**What the task asks**
Lines before the one containing "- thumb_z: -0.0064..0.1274" are excluded; reproduce that line and all lines after it in the entries below, exactly.

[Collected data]
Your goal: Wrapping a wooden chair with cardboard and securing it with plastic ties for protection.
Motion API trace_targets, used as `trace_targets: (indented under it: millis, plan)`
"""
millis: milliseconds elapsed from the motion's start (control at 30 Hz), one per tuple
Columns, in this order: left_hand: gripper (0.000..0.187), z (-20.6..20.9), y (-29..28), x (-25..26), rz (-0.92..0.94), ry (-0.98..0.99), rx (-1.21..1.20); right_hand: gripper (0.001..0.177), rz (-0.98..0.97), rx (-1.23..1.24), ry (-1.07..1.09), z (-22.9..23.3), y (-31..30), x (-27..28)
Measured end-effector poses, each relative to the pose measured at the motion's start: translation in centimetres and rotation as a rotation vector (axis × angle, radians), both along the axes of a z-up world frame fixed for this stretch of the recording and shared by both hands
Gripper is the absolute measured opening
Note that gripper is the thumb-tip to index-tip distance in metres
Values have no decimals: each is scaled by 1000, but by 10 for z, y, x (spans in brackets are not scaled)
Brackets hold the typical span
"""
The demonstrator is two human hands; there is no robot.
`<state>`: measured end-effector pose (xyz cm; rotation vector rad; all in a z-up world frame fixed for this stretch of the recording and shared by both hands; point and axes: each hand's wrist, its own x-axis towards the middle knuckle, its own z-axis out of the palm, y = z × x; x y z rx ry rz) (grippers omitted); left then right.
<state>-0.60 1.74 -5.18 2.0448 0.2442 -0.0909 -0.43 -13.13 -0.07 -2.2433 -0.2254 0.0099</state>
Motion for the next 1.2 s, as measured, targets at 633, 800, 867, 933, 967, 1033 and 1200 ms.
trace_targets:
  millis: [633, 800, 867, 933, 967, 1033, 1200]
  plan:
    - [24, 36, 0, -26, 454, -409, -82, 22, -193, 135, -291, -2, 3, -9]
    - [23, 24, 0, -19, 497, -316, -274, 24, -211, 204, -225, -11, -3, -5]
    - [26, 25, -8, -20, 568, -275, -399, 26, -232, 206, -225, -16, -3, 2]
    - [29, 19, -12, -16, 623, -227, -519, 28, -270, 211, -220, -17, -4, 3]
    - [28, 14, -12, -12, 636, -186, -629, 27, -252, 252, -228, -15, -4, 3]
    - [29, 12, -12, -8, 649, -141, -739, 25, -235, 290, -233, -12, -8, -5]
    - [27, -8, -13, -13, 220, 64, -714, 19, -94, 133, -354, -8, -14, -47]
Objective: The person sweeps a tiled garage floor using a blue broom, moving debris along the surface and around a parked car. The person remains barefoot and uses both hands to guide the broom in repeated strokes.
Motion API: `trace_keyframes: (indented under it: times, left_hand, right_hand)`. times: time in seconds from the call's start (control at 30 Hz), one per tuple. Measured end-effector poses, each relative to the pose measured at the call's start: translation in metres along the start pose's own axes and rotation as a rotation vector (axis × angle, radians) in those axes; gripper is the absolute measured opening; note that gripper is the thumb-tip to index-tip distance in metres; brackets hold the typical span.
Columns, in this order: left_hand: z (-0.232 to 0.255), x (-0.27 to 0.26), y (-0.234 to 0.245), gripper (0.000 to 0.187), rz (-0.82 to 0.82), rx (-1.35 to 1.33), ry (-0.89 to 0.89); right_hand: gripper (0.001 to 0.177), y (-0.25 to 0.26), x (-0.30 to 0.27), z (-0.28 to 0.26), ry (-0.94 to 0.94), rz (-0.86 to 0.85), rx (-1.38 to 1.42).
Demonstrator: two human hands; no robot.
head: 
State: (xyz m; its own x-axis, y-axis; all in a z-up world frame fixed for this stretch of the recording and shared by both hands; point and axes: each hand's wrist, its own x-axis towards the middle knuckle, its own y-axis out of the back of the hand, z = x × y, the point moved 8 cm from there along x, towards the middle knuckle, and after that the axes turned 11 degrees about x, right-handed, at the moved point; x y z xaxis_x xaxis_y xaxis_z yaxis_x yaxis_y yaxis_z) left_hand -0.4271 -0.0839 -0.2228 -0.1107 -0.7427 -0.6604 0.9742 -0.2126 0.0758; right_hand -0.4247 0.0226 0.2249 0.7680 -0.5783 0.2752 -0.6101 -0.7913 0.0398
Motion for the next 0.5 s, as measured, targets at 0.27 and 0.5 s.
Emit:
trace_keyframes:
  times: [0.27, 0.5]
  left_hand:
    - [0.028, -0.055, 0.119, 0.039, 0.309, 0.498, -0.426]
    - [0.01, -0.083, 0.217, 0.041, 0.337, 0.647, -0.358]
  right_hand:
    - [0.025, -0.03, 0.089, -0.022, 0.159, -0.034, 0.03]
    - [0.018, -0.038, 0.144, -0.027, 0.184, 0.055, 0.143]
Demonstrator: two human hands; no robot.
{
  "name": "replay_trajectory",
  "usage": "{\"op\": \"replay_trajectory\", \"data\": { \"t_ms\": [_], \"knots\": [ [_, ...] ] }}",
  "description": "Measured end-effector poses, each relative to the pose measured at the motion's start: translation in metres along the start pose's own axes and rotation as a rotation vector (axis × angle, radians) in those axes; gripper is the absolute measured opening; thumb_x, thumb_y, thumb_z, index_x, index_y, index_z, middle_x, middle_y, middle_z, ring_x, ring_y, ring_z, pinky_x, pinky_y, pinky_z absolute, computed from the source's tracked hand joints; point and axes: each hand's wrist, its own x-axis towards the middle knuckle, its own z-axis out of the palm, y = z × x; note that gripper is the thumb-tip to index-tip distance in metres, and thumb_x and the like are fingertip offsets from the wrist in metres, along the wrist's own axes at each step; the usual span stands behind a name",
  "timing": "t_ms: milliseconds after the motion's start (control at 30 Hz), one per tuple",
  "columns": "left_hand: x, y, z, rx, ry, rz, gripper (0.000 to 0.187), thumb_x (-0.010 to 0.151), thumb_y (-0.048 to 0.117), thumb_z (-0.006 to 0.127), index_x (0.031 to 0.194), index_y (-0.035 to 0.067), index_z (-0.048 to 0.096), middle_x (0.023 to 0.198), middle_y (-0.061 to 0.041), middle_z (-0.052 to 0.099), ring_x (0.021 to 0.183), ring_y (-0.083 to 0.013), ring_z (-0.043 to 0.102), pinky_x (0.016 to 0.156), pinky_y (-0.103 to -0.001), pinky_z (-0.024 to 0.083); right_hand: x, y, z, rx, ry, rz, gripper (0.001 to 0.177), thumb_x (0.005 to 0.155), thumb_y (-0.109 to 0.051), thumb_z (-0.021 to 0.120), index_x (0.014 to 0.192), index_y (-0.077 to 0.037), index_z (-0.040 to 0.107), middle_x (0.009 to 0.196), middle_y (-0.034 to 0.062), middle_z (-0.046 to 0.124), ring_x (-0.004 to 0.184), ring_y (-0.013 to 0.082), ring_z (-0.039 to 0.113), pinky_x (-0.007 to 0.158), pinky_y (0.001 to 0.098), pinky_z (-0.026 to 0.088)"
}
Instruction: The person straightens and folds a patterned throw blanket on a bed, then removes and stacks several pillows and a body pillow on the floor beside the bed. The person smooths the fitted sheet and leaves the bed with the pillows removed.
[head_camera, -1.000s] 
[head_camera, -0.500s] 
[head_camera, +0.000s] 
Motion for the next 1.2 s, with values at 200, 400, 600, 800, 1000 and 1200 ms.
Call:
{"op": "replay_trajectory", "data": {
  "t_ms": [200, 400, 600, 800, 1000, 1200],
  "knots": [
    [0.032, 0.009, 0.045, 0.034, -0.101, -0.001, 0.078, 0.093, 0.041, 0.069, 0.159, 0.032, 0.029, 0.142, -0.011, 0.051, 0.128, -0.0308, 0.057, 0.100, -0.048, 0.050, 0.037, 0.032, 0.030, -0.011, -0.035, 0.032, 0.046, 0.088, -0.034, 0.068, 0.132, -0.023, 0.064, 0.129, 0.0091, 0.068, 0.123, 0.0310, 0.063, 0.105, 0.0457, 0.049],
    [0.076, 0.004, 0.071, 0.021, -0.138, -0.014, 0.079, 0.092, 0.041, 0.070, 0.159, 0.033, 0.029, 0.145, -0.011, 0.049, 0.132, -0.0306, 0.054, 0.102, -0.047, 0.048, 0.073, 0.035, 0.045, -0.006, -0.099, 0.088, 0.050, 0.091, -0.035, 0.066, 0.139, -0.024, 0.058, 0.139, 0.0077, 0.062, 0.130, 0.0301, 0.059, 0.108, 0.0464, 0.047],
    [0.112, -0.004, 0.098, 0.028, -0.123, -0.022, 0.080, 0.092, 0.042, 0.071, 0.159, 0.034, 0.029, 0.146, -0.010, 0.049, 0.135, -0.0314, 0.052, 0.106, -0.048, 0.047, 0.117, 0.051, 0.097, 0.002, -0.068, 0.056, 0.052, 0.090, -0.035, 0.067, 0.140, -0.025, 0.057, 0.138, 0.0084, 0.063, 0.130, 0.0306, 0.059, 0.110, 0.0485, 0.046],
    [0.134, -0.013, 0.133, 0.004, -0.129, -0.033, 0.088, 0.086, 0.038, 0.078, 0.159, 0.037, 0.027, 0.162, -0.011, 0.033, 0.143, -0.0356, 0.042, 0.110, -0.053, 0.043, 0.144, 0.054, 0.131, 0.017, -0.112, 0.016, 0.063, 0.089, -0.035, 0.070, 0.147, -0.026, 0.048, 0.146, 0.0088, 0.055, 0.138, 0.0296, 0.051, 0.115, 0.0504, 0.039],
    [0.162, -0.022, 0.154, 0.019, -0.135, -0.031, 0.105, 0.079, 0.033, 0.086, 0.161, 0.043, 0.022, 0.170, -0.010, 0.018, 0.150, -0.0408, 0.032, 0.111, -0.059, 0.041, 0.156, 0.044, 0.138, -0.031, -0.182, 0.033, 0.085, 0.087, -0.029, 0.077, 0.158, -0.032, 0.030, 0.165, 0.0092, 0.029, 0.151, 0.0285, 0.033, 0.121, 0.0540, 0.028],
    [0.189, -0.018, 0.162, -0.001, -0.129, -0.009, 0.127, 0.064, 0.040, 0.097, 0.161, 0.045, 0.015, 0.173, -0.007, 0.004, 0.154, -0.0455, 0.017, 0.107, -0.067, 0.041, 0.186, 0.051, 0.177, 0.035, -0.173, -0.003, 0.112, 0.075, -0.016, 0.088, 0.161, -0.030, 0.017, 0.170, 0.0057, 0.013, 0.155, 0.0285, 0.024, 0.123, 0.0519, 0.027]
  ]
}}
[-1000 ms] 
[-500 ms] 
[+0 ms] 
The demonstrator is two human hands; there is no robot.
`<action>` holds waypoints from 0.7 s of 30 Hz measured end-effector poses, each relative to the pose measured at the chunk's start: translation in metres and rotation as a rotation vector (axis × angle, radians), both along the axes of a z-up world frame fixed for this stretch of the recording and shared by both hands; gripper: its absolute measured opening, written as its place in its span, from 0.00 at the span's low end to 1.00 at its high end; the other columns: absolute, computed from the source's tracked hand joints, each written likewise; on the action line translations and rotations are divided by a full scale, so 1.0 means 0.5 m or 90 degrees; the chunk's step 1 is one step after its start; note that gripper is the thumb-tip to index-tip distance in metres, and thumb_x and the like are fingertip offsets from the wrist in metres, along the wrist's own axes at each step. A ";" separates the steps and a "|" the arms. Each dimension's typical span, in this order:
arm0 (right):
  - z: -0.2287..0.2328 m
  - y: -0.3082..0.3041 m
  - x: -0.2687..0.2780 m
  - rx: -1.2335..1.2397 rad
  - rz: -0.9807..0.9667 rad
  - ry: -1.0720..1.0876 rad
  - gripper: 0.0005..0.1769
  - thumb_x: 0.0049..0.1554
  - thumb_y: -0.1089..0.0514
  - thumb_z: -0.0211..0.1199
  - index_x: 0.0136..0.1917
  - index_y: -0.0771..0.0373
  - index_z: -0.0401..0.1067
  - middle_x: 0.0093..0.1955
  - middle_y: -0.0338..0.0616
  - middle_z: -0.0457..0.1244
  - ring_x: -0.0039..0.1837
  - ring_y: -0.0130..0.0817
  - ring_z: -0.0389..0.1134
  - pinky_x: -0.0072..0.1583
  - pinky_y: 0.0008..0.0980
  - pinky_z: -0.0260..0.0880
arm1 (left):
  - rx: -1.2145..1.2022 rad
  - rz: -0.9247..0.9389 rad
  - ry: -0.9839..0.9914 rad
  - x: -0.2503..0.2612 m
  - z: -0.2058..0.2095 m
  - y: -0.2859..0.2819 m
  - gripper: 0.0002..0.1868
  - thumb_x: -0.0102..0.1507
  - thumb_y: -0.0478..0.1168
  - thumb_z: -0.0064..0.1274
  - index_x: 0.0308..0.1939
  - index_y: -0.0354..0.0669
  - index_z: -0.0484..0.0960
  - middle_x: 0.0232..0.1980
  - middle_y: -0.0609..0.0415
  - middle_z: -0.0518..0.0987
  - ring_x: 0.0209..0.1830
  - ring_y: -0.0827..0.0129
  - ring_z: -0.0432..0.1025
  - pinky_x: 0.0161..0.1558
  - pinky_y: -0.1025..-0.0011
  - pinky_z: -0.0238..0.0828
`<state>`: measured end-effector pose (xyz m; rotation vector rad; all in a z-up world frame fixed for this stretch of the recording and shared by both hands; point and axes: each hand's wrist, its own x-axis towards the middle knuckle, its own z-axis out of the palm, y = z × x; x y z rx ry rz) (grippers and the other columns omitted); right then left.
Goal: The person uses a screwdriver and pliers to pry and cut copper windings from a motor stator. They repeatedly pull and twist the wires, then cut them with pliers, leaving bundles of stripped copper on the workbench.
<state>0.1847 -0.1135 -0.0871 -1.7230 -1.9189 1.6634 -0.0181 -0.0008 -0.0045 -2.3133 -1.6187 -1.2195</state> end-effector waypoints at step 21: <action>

**Response for this exercise**
  - thumb_z: -0.0064..0.1274
  - index_x: 0.0308..0.1939
  - index_y: -0.0354..0.0669
  - index_z: -0.0484..0.0960
  - middle_x: 0.0232..0.1980
  - middle_y: -0.0609..0.0415
  - middle_z: -0.0518..0.0987
  - ring_x: 0.0209..0.1830
  - ring_y: -0.0827..0.0129
  - ring_z: -0.0432..0.1025
  - pinky_x: 0.0161..0.1558
  - pinky_y: -0.1025..-0.0011
  - pinky_z: -0.0238..0.0828
`<state>`: measured end-effector pose (xyz m; rotation vector rad; all in a z-up world frame fixed for this stretch of the recording and shared by both hands; point and axes: each hand's wrist, its own x-axis towards the middle knuckle, its own z-axis out of the palm, y = z × x; x y z rx ry rz) (grippers and the other columns omitted); right then left.
Goal: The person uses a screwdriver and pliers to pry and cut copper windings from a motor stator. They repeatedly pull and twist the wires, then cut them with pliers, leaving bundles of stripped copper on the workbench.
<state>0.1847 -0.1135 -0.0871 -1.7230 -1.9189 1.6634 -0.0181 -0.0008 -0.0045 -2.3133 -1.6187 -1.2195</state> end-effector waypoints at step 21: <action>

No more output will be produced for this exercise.